1. A method in a communication system comprising an access network with a radio network controller and a radio base station and one or several user equipments, wherein the radio base station consists of a main unit performing baseband signal processing and one or more radio remote units converting between baseband frequencies and radio frequencies and transmitting and receiving signals via one or more antennas covering a cell; the user equipment moving closer to another cell, which makes the network aware of and then it will initiate a handover procedure in which a call will be transferred from one cell to another cell within the radio base station or to a cell in another radio base station in the access network, characterized in that the handover procedure interacts with a memory containing a softer handover group of the radio remote units that are performing softer handovers with each other using the same Rake receiver; wherein the softer handoff groups are formed from delays measured by the user equipment including at least the over-the-air propagation delay for the user equipment to reach the antenna and the digital delay for the receiver to reach the RAKE receiver.

2. A method according to claim 1, characterized in that said handover procedure is performed according to a selection from said softer handover group and said handover is done in accordance with the following:

if the new cell is within the same softer handover group as another cell used by the user equipment, a softer HO is initiated to the radio base station as usual;

if the new cell is not in the same softer handover group as another cell used by the user equipment, a soft handover is initiated in the radio network controller or the radio base station.

3. A method according to claim 2, characterized in that said soft handover in the radio base station is a second order maximal ratio combining or selection combining with respect to the respective Rake receivers.

4. A method according to claim 2, characterized in that the selection of one of the two cases can be done locally in the radio base station or with the support of the radio network controller.

5. A method according to claim 1, characterized in that said softer handover group is formed on the basis of delays measured by the user equipment.
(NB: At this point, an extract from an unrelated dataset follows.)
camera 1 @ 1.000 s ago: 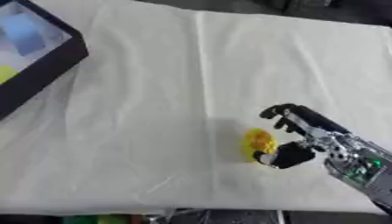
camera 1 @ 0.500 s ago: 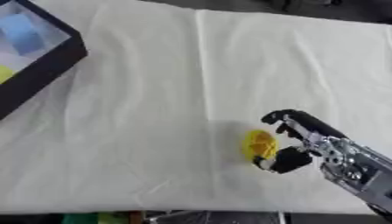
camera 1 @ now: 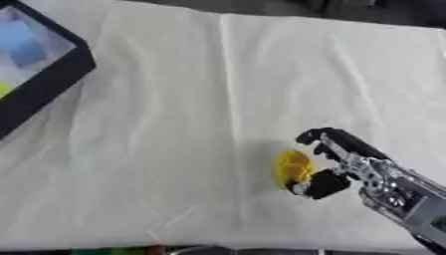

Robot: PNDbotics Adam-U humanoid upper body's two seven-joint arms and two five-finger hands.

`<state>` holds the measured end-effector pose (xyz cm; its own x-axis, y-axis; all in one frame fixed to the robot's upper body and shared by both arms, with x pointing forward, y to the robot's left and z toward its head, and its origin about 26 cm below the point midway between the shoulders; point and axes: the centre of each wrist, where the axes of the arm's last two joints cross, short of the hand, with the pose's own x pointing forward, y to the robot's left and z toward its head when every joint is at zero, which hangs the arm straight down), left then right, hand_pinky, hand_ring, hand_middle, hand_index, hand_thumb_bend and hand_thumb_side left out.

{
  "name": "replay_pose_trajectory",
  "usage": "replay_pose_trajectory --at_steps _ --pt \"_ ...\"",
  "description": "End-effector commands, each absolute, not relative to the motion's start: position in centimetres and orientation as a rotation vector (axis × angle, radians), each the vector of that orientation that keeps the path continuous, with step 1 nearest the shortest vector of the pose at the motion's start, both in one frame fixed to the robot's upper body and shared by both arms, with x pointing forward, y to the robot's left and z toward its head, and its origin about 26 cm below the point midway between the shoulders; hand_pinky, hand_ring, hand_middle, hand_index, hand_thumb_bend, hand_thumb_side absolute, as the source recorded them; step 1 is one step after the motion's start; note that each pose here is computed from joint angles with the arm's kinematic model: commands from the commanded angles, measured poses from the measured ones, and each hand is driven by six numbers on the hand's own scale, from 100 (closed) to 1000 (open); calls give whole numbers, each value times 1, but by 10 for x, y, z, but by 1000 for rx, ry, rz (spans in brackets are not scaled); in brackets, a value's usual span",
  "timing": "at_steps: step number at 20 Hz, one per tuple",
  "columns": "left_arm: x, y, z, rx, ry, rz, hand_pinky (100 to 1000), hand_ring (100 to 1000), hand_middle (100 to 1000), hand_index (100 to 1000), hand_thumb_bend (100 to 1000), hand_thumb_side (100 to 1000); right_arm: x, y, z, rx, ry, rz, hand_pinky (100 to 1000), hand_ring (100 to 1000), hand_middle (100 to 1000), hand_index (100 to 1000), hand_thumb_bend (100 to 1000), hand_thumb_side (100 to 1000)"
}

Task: Pick up the objects with one hand, pass them to the other hand, and then place them into the box on the other side of the table.

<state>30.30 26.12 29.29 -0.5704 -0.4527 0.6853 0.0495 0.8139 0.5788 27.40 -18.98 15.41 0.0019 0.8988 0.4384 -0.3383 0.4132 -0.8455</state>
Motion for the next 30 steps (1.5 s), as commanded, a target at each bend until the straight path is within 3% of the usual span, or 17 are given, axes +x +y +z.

6. A method according to claim 5, characterized in that the CPICH reception time difference is used by the radio network controller or the radio base station to calculate the relative propagation delay between the new cell antenna and the user equipment compared to other active cells.
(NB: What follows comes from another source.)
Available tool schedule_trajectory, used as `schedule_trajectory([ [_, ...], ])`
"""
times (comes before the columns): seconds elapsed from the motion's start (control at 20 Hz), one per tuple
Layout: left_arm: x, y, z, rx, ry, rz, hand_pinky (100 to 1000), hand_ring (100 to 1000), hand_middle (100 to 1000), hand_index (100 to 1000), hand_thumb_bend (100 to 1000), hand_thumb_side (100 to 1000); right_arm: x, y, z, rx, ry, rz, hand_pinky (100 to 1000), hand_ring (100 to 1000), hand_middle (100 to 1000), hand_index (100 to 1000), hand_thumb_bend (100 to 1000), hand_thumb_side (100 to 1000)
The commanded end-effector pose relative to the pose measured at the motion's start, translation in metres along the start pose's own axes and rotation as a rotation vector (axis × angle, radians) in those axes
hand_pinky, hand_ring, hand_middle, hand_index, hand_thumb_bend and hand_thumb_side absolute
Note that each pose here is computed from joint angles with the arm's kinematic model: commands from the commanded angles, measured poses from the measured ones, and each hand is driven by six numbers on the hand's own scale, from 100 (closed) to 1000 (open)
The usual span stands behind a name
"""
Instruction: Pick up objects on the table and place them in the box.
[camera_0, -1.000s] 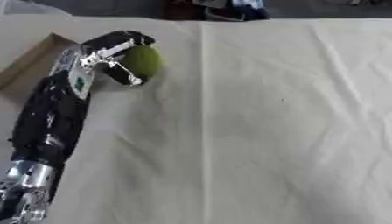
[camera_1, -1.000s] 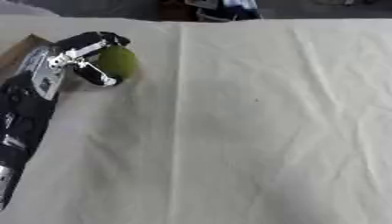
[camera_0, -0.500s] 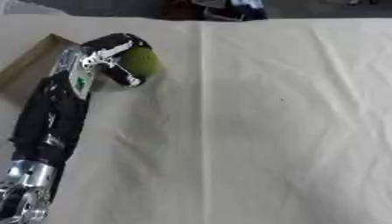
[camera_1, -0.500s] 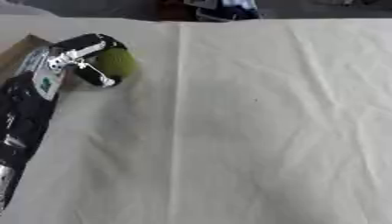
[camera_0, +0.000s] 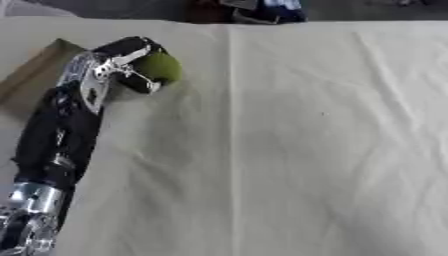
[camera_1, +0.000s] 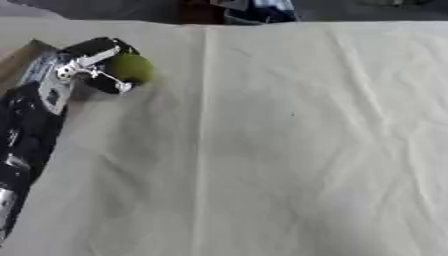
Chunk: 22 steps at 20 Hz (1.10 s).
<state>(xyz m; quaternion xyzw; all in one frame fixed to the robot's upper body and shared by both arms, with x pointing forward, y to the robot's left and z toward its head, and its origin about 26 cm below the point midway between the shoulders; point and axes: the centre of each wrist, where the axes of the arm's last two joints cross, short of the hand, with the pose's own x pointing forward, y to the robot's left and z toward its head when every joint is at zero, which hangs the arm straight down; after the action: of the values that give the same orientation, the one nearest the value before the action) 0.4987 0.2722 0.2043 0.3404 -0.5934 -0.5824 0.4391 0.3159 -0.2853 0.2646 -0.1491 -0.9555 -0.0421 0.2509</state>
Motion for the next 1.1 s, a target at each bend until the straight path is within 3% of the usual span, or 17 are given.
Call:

7. A method according to claim 5, characterised in that the radio network controller can include a new cell in the softer handover group depending on the measurement results or if the radio network controller is not affected the measurement results are forwarded to the radio base station and the radio base station makes this decision.

8. A method according to claim 1, characterized in that artificial delays are stored in the radio base station to enable the two signals from the two antennas to be received within the RAKE window, so that softer handover is possible.
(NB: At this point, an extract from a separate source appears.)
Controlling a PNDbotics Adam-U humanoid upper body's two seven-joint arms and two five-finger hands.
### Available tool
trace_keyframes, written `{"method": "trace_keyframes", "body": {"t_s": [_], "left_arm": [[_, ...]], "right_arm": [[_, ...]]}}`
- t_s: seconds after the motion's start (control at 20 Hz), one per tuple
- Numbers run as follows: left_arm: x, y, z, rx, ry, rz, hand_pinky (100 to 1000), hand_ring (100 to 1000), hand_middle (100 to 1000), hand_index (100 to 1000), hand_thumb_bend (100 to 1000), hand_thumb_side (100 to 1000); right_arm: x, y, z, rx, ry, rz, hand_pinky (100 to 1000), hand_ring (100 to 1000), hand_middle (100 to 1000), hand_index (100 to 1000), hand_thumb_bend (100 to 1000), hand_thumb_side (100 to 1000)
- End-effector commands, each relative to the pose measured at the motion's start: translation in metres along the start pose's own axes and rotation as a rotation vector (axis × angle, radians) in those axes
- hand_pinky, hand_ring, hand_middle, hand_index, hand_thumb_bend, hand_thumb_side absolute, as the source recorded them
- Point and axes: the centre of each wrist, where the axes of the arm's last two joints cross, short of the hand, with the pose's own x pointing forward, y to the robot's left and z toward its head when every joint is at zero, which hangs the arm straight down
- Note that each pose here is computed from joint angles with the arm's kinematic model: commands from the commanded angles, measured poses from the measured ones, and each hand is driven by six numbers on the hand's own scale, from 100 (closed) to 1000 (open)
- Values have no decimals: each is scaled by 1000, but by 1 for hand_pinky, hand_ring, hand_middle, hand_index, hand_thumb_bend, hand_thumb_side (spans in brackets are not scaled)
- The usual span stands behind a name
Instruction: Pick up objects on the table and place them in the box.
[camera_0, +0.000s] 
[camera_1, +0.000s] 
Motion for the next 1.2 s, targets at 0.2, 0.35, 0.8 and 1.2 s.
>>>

9. A method according to claim 8, characterized in that the delay equalization function is such that the digital delay between the receiver/antenna and the RAKE receiver is the same for all receivers/antennas.

10. A method according to claim 1 or 8, characterized in that the delay is optimized to maximize the number of successful softer handovers.

11. A method according to claim 10, characterized in that the delay is determined by evaluating the delay measured by the user equipment of the history of successful handovers between the concerned radio remote units.